For twenty years the fossil fuel lobby has funded and organized attacks on climate science. Most prominently, between 1998 and 2008, Exxon donated $23 million in support of the climate denial movement.13In 2006, the Royal Society, the United Kingdom’s most prestigious scientific body, demanded that Exxon stop funding misinformation. The company promised it would, but it continues to do so anyway. In 2009, Greenpeace reported that Exxon gave $1.3 million to organizations with histories of climate change denial, including the Heritage Foundation, the American Enterprise Institute, and the Washington Legal Foundation.14
Another source of climate skepticism is the wealth of the Koch brothers, owners of a huge, privately held conglomerate involved in manufacturing, refining, and distributing petroleum and chemicals, as well as energy, plastics, minerals, and fertilizers. Koch Industries is ranked as the second-largest privately held company in the United States after Cargill, and, not surprisingly, it is ranked among the top ten air polluters in the United States.15 In keeping with the pattern of their investments, the Koch brothers are philanthropists of a hard-right variety, followers of Hayek, and they fund groups that push climate change denial.16 A Greenpeace report found that between 2005 and 2008, Koch-controlled foundations contributed $24.9 million to organizations promoting climate denial.
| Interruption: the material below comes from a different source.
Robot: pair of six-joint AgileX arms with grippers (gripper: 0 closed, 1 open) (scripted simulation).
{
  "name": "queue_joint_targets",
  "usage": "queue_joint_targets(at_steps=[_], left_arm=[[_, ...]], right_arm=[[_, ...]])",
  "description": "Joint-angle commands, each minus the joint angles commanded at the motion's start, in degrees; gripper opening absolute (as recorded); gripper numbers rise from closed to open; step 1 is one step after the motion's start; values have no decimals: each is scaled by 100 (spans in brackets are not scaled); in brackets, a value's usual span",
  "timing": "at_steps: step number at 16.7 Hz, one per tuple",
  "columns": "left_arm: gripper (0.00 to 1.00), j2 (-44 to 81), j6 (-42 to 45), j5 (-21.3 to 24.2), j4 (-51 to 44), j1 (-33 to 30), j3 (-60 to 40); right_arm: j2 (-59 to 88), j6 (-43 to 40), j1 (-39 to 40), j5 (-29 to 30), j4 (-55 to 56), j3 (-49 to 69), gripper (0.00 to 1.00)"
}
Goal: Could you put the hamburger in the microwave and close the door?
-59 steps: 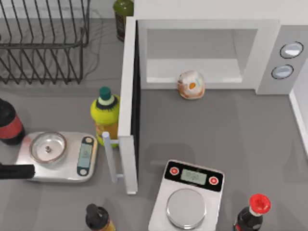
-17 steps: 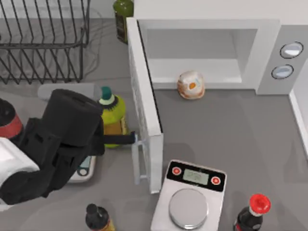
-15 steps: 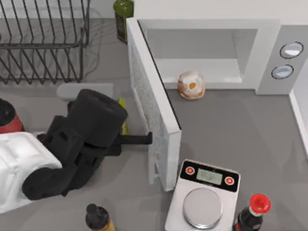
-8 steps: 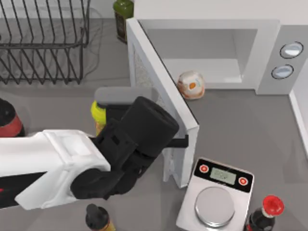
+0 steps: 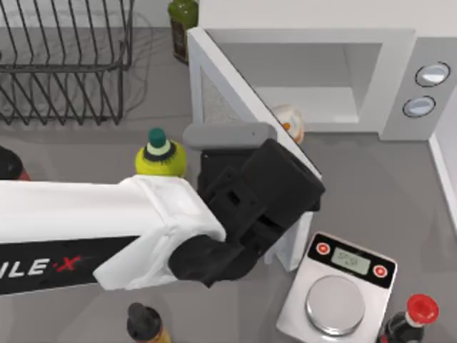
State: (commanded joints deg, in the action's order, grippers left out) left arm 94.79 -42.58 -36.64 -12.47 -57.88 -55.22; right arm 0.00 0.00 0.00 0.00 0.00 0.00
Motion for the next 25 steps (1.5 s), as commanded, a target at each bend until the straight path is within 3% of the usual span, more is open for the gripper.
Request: queue_joint_targets(at_steps=[4, 12, 20, 25], left_arm=[[0, 819, -374, -228, -369, -479, -1002], [0, 1144, -540, -287, -574, -610, -1373], [0, 2652, -1044, -533, -1628, -1111, -3714], [0, 2881, -1122, -559, -1808, -1173, -4023]], right_arm=[[0, 0, 0, 0, 0, 0, 100], [0, 0, 0, 0, 0, 0, 100], [0, 0, 0, 0, 0, 0, 100], [0, 0, 0, 0, 0, 0, 100]])
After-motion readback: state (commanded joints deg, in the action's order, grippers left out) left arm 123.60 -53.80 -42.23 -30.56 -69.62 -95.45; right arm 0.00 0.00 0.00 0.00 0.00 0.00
This campaign seems to have borne fruit. Pew research polls have found that in 2006, 77 percent of those questioned agreed that there was evidence that the Earth was warming; by 2009, that number had dropped to 57 percent.17
Where is the countervailing force? Climate-justice movements in the United States are largely moribund and under attack. In Europe, they are somewhat stronger, though they are under pressure there and have been infiltrated by the police. A recent scandal in Britain revealed that at least fifteen police officers had infiltrated and sabotaged that country’s green movement.18 Nonetheless, grassroots greens in the United Kingdom and Europe have a relatively robust climate-justice movement.
In the United States, there is also a movement for climate justice, though it is small, and after an upsurge, has suffered setbacks. As Brian Tokar points out, “[a] marked shift in perception began in 2005–6 when Hurricane Katrina flooded New Orleans.” Then came Al Gore’s widely viewed documentary An Inconvenient Truth that was followed in 2007 by the IPCC’s dire and authoritative fourth assessment report “on climate science and its consequences.” The combination of all this momentarily forced climate change to the center of our national discussion.19
In this context, efforts to create a successor agreement to the Kyoto Protocol were gaining momentum. Barack Obama was elected, in part, by promising to invest $150 billion over ten years to jump-start a clean-technology industrial revival. And by 2009, a comprehensive international treaty looked possible. Domestically, Democrats began pushing national climate legislation, so-called cap and trade, but these efforts were badly flawed and compromised by corporate lobbies. Beltway-oriented “Big Green” groups tended to see the legislative language as a glass half full, while the more left-leaning “Little Green” groups saw the bills as dangerously inadequate.
Much of big business—embodied in the Chamber of Commerce, the National Association of Manufacturers, the Western Fuels Association, the International Petroleum Institute—pushes back hard against climate legislation. As London’s Guardian reported, by the summer of 2009 America’s oil, gas, and coal industries had increased their antigreen lobbying budgets by 50 percent, “with key players spending $44.5m in the first three months” of that year.20 Comprehensive climate legislation in the United States indeed failed. And that helped undermine the UNFCCC talks in Copenhagen in 2009 and in Cancún the following year.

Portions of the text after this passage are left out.